* WORK INSTRUCTION *
The lines needed are those from the start of the records through the line holding "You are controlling", each copied exactly.
#### EXERCISE MATERIAL ####
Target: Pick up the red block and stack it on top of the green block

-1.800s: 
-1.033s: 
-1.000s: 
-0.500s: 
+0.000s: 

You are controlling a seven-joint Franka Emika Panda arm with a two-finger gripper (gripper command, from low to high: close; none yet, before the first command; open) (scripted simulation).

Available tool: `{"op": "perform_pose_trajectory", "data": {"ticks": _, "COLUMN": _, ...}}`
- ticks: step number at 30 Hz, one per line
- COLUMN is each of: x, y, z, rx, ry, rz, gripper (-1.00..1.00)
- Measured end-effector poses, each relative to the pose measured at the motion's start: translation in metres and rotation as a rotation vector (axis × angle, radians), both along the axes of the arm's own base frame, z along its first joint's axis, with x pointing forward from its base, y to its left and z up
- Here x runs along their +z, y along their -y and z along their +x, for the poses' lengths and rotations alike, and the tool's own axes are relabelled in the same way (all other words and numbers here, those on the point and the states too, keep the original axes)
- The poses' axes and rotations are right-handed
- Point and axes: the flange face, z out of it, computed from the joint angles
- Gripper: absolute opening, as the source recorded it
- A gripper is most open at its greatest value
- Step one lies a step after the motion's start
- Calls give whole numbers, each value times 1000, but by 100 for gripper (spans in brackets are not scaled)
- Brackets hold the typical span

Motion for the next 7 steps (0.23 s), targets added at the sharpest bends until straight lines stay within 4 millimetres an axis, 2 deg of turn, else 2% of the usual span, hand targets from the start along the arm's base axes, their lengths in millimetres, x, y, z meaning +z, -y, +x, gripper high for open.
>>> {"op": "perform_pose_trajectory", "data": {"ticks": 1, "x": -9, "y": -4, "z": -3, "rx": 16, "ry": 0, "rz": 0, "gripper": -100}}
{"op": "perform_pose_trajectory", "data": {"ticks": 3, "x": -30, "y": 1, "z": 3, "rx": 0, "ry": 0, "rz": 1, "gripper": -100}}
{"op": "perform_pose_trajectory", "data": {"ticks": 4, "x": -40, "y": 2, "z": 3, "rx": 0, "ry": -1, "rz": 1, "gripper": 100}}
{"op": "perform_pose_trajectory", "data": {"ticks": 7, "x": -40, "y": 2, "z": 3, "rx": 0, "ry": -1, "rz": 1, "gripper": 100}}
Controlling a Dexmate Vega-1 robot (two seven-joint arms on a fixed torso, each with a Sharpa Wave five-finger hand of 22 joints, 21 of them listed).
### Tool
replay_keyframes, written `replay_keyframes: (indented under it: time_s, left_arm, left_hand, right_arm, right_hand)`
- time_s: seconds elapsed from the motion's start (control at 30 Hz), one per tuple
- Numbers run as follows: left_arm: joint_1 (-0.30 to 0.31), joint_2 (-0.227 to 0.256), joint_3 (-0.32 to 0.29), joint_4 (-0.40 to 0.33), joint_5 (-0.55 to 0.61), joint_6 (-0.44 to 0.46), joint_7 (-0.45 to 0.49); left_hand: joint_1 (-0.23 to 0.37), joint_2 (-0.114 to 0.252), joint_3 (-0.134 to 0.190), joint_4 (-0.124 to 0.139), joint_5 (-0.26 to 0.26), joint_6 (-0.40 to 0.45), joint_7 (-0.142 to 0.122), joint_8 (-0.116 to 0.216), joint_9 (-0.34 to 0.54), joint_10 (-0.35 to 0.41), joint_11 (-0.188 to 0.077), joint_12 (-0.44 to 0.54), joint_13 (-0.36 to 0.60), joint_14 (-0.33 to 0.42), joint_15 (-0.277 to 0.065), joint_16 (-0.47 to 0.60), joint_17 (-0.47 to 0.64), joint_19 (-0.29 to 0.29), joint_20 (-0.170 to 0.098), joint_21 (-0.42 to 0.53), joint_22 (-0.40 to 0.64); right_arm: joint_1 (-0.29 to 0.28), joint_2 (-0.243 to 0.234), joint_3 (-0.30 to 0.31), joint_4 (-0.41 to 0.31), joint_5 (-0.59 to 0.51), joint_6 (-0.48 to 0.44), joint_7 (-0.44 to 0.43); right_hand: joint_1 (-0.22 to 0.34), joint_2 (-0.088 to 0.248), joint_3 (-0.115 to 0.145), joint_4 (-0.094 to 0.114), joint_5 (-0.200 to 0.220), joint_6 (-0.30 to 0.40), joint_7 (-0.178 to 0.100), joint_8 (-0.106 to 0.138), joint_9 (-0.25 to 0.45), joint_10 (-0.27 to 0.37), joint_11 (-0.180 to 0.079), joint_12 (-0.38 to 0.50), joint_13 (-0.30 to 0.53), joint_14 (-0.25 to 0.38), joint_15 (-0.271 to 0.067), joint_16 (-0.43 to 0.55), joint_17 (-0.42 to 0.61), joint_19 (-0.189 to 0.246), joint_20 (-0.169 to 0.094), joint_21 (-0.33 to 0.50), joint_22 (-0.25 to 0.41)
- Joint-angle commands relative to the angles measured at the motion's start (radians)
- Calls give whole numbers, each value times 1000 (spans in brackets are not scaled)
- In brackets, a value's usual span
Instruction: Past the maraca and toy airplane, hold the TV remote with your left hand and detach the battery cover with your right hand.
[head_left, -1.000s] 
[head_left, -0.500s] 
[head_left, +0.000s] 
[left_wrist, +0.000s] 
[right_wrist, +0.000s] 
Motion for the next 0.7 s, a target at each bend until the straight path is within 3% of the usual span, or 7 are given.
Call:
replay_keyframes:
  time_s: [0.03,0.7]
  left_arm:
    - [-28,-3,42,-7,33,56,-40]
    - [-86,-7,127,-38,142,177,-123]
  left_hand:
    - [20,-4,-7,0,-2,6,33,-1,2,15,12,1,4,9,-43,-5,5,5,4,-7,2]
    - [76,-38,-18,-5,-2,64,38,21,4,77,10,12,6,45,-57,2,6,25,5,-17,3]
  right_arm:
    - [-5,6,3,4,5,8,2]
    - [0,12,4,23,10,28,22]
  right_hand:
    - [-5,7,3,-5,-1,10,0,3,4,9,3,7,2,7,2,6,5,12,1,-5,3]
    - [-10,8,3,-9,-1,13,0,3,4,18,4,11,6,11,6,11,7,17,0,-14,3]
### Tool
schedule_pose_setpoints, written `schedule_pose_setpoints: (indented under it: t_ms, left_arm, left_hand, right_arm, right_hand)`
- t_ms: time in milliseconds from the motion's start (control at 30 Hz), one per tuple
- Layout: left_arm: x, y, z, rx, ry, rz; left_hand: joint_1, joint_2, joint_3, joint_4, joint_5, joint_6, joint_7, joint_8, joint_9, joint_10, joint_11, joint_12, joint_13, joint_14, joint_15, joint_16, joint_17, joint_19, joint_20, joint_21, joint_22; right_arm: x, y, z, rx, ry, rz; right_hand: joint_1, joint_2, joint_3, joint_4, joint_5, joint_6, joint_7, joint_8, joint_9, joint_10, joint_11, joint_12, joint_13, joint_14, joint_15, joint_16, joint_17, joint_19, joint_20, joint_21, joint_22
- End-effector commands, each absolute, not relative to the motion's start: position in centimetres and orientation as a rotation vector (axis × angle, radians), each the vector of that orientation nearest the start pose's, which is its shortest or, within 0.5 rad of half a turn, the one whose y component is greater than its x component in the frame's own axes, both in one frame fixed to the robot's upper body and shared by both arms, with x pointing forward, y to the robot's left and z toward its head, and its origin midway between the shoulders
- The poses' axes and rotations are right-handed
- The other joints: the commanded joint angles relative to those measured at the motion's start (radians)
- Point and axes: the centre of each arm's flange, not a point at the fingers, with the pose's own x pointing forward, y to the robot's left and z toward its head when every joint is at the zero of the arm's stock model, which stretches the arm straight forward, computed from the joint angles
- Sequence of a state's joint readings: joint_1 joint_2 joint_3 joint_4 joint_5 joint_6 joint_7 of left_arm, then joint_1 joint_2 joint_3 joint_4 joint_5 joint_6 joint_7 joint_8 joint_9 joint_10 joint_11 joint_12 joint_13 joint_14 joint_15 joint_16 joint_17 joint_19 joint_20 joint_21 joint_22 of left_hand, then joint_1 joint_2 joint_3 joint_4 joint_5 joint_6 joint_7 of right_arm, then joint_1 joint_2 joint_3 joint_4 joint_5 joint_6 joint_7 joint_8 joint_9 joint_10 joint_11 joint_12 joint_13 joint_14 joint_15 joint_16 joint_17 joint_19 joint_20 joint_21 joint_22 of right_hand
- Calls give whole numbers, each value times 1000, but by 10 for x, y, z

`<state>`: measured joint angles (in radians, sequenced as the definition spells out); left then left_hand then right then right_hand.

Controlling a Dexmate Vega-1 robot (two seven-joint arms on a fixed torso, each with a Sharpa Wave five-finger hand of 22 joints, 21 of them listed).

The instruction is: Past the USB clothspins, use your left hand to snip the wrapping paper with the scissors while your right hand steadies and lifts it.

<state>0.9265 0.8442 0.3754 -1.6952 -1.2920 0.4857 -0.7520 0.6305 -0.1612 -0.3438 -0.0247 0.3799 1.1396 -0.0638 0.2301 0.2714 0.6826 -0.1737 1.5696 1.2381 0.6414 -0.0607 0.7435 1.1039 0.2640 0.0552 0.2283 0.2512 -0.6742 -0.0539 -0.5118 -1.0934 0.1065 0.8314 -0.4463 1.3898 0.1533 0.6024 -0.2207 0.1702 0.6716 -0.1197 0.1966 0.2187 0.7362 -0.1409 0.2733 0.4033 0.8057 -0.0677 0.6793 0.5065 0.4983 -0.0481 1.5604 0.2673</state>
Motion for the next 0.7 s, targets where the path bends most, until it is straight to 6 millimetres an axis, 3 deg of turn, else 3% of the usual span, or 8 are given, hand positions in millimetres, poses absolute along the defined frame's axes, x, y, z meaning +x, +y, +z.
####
* RESULT *
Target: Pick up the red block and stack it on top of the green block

-1.800s: 
-1.033s: 
-1.000s: 
-0.500s: 
+0.000s: 

You are controlling a seven-joint Franka Emika Panda arm with a two-finger gripper (gripper command, from low to high: close; none yet, before the first command; open) (scripted simulation).

That is the complete output.